Please reproduce exactly the lines that begin the listing below, up to and including the line where "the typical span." occurs.

▼▼▼

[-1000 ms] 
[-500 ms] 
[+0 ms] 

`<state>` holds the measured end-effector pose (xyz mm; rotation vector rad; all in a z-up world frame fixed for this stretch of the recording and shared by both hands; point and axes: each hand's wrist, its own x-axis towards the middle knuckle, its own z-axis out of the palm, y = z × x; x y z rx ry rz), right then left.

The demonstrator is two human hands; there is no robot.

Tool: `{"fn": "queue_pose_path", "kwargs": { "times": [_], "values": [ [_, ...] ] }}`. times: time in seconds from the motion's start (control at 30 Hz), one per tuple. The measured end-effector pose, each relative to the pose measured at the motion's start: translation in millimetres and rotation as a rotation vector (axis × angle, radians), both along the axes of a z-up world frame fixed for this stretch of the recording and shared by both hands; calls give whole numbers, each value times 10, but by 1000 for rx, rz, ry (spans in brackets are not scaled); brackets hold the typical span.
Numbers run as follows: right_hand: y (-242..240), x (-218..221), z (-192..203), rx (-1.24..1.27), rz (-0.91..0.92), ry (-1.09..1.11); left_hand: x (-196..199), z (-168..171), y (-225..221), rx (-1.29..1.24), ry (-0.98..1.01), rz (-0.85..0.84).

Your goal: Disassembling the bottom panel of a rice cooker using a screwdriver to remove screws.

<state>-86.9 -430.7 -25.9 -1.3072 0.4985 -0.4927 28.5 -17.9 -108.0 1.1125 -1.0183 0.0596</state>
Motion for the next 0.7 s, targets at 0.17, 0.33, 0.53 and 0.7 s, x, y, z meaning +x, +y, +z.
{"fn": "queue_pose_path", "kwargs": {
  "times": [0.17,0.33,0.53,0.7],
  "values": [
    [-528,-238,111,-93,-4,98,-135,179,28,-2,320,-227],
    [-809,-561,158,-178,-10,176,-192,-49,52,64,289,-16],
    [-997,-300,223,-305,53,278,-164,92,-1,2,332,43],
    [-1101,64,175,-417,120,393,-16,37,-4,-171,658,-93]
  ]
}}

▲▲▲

SOLUTION BELOW:
[-1000 ms] 
[-500 ms] 
[+0 ms] 

`<state>` holds the measured end-effector pose (xyz mm; rotation vector rad; all in a z-up world frame fixed for this stretch of the recording and shared by both hands; point and axes: each hand's wrist, its own x-axis towards the middle knuckle, its own z-axis out of the palm, y = z × x; x y z rx ry rz), right then left.

The demonstrator is two human hands; there is no robot.

Tool: `{"fn": "queue_pose_path", "kwargs": { "times": [_], "values": [ [_, ...] ] }}`. times: time in seconds from the motion's start (control at 30 Hz), one per tuple. The measured end-effector pose, each relative to the pose measured at the motion's start: translation in millimetres and rotation as a rotation vector (axis × angle, radians), both along the axes of a z-up world frame fixed for this stretch of the recording and shared by both hands; calls give whole numbers, each value times 10, but by 1000 for rx, rz, ry (spans in brackets are not scaled); brackets hold the typical span.

That completes the answer.